A determinado momento noto que no solo já não existe uma película de água. É sal húmido. E um sal que queima os pés, especialmente por causa da fricção. A aventura do salar está a chegar ao fim. O sol já vai baixo. Há momentos em que não se vê vivalma. Somos nós e o deserto salgado.

A cordilheira está mais próxima. Havemos de fazer ainda uns 80 km por picadas pedregosas antes de chegar ao abrigo para pernoitar. Mas isso será dali a vários horas.

O Paco vai-me perguntando a distância, sou um navegador improvisado. Não para lhe indicar a direcção que para isso o mestre não necessita de ajuda.

O carro rola agora mais depressa. Aqui não há estradas. A navegação, diz-nos ele, é feita pelas referências exteriores, especialmente as montanhas e o seu perfil.

Já é quase noite quando chegamos ao fim do salar. Dali, há uma estrada elevada, feita sobre as últimas salinas, que seguimos durante vários quilómetros.

O céu está escuro. E apesar do adensar das nuvens, conseguimos ainda ter um cheirinho do pôr-do-sol. A bem dizer esta foi a única coisa que não caiu em cheio na perfeição neste dia. Diz o Paco que o pôr-do-sol é um espectáculo fabuloso por aqui, mas hoje foi algo mais tímido. Não me queixo.

Passamos um lugarejo. Há uma cancela, que está aberta. O Paco para o carro por instantes, olha em redor.

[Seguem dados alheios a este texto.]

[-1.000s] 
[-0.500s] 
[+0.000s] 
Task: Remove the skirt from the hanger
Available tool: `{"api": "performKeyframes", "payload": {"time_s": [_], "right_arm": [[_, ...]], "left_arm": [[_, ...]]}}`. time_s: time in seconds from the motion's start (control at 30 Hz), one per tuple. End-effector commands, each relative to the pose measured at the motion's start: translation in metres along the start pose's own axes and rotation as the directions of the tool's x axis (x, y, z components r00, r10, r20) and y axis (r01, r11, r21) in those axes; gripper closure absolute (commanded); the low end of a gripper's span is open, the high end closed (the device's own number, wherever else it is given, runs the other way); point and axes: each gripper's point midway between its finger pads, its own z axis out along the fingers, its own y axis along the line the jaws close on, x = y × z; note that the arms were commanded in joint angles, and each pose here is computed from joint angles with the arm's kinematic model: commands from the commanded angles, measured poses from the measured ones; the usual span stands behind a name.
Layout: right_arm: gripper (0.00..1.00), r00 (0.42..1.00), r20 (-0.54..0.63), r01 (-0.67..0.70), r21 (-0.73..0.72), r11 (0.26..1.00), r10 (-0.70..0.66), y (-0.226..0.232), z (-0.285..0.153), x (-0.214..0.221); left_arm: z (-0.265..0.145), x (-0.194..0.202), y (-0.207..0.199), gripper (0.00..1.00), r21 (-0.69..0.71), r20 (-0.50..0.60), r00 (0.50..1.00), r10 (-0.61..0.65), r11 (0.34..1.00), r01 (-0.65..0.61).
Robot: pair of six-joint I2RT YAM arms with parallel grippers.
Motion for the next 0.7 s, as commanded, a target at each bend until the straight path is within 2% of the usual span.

Não percebemos a situação. Penso que seria ali o controle do pagamento da taxa para visitar o Parque Nacional, mas como não estava ninguém segiu-se sem mais delongas.

A esta hora estou arrasado. É o efeito da altitude no meu corpo. Os olhos estão raiados de sangue, os lábios gretados. A minha energia é muito limitada. A altitude média no salar é de 3.600 metros. Mas agora estamos mais altos. Vamos dormir acima dos 4.000 metros.

Fazemos dezenas de quilómetros sem qualquer luz, por caminhos incríveis, por vezes parecendo o leito de uma ribeira seca.

Por fim chegamos. Todos cansados. E tiro aqui o chapéu ao Paco, um homem de quase 70 anos com uma capacidade física que parece inesgotável.

No abrigo onde pernoitaremos há mais 2 ou 3 grupos de viajantes. É-nos servido um belo jantar. Infelizmente estamos cansados de mais para apreciar o ambiente e para sociabilizar. E mais um luxo: todos temos direito a quartos privados. Há duches quentes mas pagos à parte.

Durmo que nem uma pedra, claro. O silêncio é total e o cansaço ajuda.